Unit tests. They Will Save You Time™.
But to be clear, in my day job I work on an app with 350k lines of Python in it and the reason I know it mostly works is due to our test coverage. As someone else mentioned in this thread, a lack of tests should not give you confidence regardless of the language.
Maybe not - Python itself can provide some crash protection. Run it this way: python -i run_pyvim.py. Then if pyvim crashes, Python will still be running with all your work still there. Maybe you can just type run() at the Python prompt to resume the session in almost the state you left it -- depending on how run() is coded, how much re-initialization it does.
Q: Why Python?
A: The only alternative would be Haskell, but I still have to learn that.

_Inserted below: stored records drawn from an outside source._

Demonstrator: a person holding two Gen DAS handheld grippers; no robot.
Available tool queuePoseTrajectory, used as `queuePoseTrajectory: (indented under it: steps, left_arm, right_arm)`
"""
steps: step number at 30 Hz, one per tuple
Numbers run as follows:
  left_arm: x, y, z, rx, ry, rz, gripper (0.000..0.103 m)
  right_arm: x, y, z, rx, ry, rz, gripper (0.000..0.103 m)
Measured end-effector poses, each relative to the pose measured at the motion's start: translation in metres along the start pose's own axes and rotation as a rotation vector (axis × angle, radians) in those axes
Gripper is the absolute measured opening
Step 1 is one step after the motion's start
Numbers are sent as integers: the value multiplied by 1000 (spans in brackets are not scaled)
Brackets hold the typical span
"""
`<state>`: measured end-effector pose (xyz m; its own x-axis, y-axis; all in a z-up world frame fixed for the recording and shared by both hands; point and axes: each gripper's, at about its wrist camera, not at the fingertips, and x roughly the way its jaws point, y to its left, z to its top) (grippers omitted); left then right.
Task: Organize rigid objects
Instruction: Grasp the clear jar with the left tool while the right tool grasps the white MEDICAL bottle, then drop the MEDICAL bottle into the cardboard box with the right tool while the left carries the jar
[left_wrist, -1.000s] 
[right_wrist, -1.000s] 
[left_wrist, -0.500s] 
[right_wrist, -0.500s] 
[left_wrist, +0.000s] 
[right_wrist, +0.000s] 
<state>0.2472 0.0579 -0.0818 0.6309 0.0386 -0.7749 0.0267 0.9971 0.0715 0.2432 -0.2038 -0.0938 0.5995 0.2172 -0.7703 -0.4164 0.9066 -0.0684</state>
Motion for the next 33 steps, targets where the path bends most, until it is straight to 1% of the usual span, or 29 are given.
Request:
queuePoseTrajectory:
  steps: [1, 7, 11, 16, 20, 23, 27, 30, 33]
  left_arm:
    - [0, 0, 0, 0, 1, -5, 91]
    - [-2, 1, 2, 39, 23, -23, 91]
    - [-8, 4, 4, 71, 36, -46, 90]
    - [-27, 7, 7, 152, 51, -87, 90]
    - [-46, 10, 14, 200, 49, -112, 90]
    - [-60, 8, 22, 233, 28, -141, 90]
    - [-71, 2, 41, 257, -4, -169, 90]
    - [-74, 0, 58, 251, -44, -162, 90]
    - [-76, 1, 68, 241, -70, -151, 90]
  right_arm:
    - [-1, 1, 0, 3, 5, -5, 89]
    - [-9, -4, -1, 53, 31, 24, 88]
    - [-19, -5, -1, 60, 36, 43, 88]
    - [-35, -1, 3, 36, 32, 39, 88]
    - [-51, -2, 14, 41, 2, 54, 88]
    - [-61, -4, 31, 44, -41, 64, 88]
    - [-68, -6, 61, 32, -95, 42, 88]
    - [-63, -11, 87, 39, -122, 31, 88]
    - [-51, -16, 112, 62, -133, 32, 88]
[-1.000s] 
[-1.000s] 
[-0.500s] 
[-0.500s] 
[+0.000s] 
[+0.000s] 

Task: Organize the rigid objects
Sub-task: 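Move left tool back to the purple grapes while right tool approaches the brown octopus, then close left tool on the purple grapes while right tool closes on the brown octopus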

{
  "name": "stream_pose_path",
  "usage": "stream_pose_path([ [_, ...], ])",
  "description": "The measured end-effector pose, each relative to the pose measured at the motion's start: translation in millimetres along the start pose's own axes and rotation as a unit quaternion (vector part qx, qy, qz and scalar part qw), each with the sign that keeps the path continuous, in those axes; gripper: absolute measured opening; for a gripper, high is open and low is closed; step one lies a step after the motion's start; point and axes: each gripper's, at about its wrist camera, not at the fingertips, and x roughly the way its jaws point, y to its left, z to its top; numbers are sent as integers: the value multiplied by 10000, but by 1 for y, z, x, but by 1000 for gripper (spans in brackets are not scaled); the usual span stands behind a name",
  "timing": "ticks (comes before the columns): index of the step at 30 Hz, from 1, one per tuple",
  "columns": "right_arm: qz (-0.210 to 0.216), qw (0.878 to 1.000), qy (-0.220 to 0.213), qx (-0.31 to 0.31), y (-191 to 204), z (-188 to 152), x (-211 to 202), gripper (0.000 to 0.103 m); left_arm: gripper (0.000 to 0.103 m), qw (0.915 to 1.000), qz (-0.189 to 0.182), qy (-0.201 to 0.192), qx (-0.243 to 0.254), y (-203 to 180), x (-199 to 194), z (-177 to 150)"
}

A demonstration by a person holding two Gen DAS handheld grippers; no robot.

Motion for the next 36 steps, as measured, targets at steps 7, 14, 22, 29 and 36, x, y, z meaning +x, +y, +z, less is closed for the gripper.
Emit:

Wow, that would be interesting.However I managed to build a _very_ basic proof-of-concept editor (no dependencies) in just a few hundreds lines of code which I could explain, but until now I was too shy to share it as it did not involve magic abstract Haskell-foo ... ;)
Please don't be, simple understandable Haskell code is very nice :)
Plus if there is a better way of doing it you get to find that out too.
"Gets the job done in just a few hundred lines of easily-explained code" is a terrific standard to meet.
"Magic abstract Haskell-fu" cannot improve such a program very much.
It's an automatic translation of the C version.
Like tomp said 4 hours ago: Like vim, just slower.™
Why did I create Pyvim?
There are several reasons.
The main reason is maybe because it was a small step after I created the Python prompt-toolkit library. That is a library which is actually only a simply pure Python readline replacement, but with some nice additions like syntax highlighting and multiline editing. It was never intended to be a toolkit for full-screen terminal applications, but at some point I realised that everything we need for an editor was in there and I liked to challenge its design. So, I started an editor and the first proof of concept was literally just a few hundred lines of code, but it was already a working editor.
The creation of pyvim will make sure that we have a solid architecture for prompt-toolkit, but it also aims to demonstrate the flexibility of the library. When it makes sense, features of pyvim will move back to prompt-toolkit, which in turn also results in a better Python REPL. (see ptpython, an alternative REPL.)
Above all, it is really fun to create an editor.
Every clone I see try to reproduce vim usage, but none really try to run vimfiles. I think running vimfiles is a must have for a clone to get real users.
Does it work with unicode Indic characters?